PROBLEM: Once the line containing "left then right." is found, return it and every line that follows, up to and including the final line of the material, exactly as written.

****

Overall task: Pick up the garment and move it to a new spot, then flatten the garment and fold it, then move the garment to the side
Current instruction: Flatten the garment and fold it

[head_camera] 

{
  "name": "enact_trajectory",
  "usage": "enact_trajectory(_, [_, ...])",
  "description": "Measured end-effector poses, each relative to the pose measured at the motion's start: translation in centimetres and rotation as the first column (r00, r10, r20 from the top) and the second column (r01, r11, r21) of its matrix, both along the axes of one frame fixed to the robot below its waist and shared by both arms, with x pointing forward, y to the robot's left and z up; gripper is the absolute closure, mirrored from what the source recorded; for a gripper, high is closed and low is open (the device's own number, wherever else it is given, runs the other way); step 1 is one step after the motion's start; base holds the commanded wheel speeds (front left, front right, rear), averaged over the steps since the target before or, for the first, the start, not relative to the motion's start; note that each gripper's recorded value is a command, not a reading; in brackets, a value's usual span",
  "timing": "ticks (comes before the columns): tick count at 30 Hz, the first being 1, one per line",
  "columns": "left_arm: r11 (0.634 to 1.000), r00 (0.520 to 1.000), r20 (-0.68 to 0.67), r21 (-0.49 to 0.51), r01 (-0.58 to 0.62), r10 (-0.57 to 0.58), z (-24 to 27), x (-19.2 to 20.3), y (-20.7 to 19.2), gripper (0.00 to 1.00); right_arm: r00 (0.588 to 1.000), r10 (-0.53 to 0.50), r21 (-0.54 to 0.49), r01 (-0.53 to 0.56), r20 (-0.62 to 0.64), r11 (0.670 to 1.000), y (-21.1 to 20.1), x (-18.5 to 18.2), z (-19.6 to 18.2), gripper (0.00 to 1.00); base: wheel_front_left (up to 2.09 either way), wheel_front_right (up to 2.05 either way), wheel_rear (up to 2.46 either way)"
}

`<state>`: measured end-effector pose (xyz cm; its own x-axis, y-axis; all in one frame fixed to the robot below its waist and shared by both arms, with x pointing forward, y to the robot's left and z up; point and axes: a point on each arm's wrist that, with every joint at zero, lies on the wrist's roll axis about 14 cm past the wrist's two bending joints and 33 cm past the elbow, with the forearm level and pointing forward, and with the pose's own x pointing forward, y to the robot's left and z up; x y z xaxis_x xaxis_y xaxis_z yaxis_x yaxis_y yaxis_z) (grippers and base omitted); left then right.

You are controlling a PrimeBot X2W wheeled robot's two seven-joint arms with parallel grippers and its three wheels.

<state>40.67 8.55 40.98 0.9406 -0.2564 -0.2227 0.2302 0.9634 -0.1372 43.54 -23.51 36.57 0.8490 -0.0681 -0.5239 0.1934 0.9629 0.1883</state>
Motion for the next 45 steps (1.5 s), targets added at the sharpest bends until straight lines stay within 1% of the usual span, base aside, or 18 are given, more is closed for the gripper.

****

ANSWER TO THIS TASK:
`<state>`: measured end-effector pose (xyz cm; its own x-axis, y-axis; all in one frame fixed to the robot below its waist and shared by both arms, with x pointing forward, y to the robot's left and z up; point and axes: a point on each arm's wrist that, with every joint at zero, lies on the wrist's roll axis about 14 cm past the wrist's two bending joints and 33 cm past the elbow, with the forearm level and pointing forward, and with the pose's own x pointing forward, y to the robot's left and z up; x y z xaxis_x xaxis_y xaxis_z yaxis_x yaxis_y yaxis_z) (grippers and base omitted); left then right.

You are controlling a PrimeBot X2W wheeled robot's two seven-joint arms with parallel grippers and its three wheels.

<state>40.67 8.55 40.98 0.9406 -0.2564 -0.2227 0.2302 0.9634 -0.1372 43.54 -23.51 36.57 0.8490 -0.0681 -0.5239 0.1934 0.9629 0.1883</state>
Motion for the next 45 steps (1.5 s), targets added at the sharpest bends until straight lines stay within 1% of the usual span, base aside, or 18 are given, more is closed for the gripper.

This answer leaves nothing further to address.